12月24日:唯我独断的読書評~「母親を奴隷にする子供たち」 

12月24日(木):唯我独断的読書評~「母親を奴隷にする子供たち」 

 

『母親を奴隷にする子供たち』(ホルガー・ヴィルヴァ著)竹内書店新社 

 

 原題は「シュララッフェンランドの子供」という。シュララッフェンランドとは、ドイツの人には馴染み深いもので(ちょうど、日本人が昔話で「鬼が島」とか「竜宮城」といった地名に馴染んでいるように)、そこは何もしなくてもミルクや蜜が流れ出る世界なのだそうだ。 

 この原題を直訳しても訳がわからないだろうからということで、『母親を奴隷にする子供たち』というタイトルになったそうだが、このタイトルですべてを語っているという類の一冊だ。 

 自分の欲求を満たすために母親を奴隷のように扱う子供たちに関する考察がなされているが、AC(アダルトチルドレン)理論の逆の立場とも言えるテーマである。 

 ただし、本書は基本的に「教育」的観点から考察されていて、僕の独断では「教育」方面からの考察は表面的になりやすい、そう感じられてしまう。 

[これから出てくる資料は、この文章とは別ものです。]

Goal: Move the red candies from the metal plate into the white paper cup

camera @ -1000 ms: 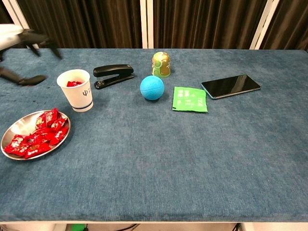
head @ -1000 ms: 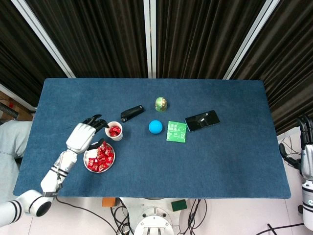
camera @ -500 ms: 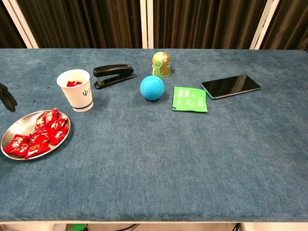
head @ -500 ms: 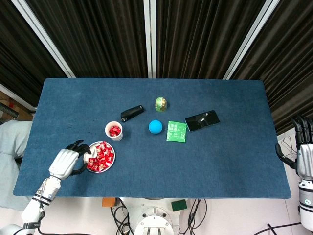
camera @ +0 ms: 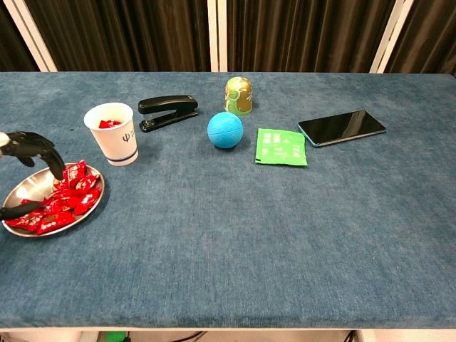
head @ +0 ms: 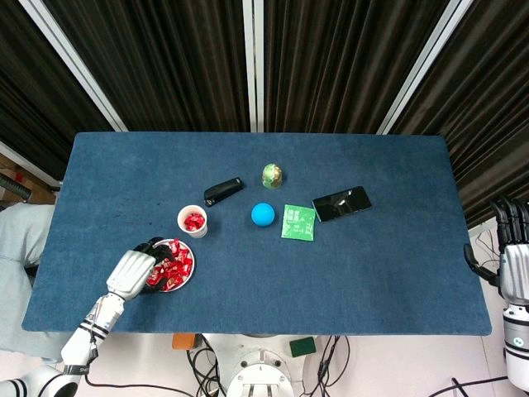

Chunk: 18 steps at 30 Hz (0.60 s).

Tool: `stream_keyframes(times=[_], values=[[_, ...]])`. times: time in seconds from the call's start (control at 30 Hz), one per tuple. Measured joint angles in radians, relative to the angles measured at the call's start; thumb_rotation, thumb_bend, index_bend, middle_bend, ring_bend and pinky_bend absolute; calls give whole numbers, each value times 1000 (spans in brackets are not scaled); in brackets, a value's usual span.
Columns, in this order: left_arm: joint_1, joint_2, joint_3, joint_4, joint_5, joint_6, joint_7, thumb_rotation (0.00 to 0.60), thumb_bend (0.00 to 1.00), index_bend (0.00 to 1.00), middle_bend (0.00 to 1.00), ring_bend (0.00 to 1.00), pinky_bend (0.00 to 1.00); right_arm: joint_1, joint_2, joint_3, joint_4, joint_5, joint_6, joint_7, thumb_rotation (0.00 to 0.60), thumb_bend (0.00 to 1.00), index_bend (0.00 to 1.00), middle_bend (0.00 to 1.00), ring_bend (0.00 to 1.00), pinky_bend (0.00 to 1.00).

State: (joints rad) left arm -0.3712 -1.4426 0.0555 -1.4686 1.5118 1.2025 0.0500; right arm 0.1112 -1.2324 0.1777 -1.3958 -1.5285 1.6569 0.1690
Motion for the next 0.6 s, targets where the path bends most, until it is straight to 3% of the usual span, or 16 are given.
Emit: stream_keyframes(times=[0.6], values=[[-32,-36,-24,25,-45,-81,79,600,270,429,271,118,286,2,-2,1,7,7,-7,-1,600,339,0,0,0,0]])
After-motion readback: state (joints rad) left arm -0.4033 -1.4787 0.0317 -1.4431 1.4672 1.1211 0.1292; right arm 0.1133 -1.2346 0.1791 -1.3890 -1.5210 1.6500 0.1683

 例えば、子供の側のことはどう書かれているだろうか。子供は際限なく欲求を持ち、それを何が何でも満たそうとする。そのために母親を利用するのだが、子供は母親がどうすれば言うことを聞くかということを知っており、その策略を立てている。著者の子供観はずいぶんズルくて悪賢い子供という印象を受けてしまう。僕が思うに、これは子供のある一面だけを捉えたものだ。 

 一方、母親が子供の欲求に従ってしまうのは、母親の中に「教育」や「育児」の神話への囚われがあるからであるという見解を著者は展開している。これもまた母親のごく一面だけを捉えたものだと僕は考えている。 

 従って、この一面に関してはどちらも正しいわけであるが、現実の人間状況はもっと複雑であり、それ以外の要素が多分に入り込んでいるものだ。 

 例えば、子供は本当に自分の欲求を満たすために母親を操作していると言えるだろうか。そういう場面、そういう子供ばかりだろうか。例えば、それ以外の関わり方が禁じられているので、そのようにしか関わることのできない子供もいるのではないだろうか。 

 母親は、分かりやすい言葉で言えば「過保護」なのだが、母親が「過保護」になるためには、母親自身の個人的体験や神経症的傾向、その他、多くの失望や敵意、憎悪が働いているものである。そういうことには一切触れられていない。 

 さらに、僕が不思議に思うのは、どうしてそれが繰り返されるのかということだ。子供が欲求を満たしてもらえて、満足するとする。満足して次の段階に進むのかと言うと、本書に登場する子供たちはそうはならず、一つの段階で停滞してしまっている。どうして前に進まないのだろう。欲求を満たしてもらうこと、それがその子が本当に望んでいることではないためかもしれない。その子は、それをすることで本当の望みが叶えられると信じているが、いくら試みてもそれが叶えられないので、その段階を繰り返さなければならなくなっているのかもしれない。 

 そのように考えると、この子たちは偽りの満足を繰り返していることになる。事例として挙げられている子供たちを見ていると、この子たちが本当に満足しているようには思えないのだ。そのために前に進めないのだとすれば、その妨害物を取り除かなければならないのではないだろうか。僕はそのように思う。 

 しかし、本書は、そのタイトルとは裏腹に、子供たちを論じているのではなく、むしろ母親を論じているのだ。事実、母親の子供への対処が後半部分の中心テーマとなる。従って、『子供の奴隷になる母親たち』というタイトルの方が相応しい感じがする。 

 

 ちなみに、本書を僕は以前にも読んだ。その時、あまりに退屈な議論と感じられたので、最後まで読むに耐えられなかった。途中で放り投げたのだ。 

 今回、あるクライアントのことで参考になるかと思い、読み直してみたのだ。今度こそ読み通そうと粘ったけれど、やっぱりダメだった。議論が浅すぎるのだ。 

 

 唯我独断的評価は、僕は二つ星を付ける。僕にとってはあまり有益なところは少なかったし、もう少し踏み込んで考察してくれたら良かったと思う。 

 

(寺戸順司―高槻カウンセリングセンター代表・カウンセラー) 

 

(追記) 

 その後、本書を二人ほど母親クライアントに貸してあげたことがある。母親の立場からすると本書はよく分かるということである。母親が読むと、もっと違った読み方がされるようだ。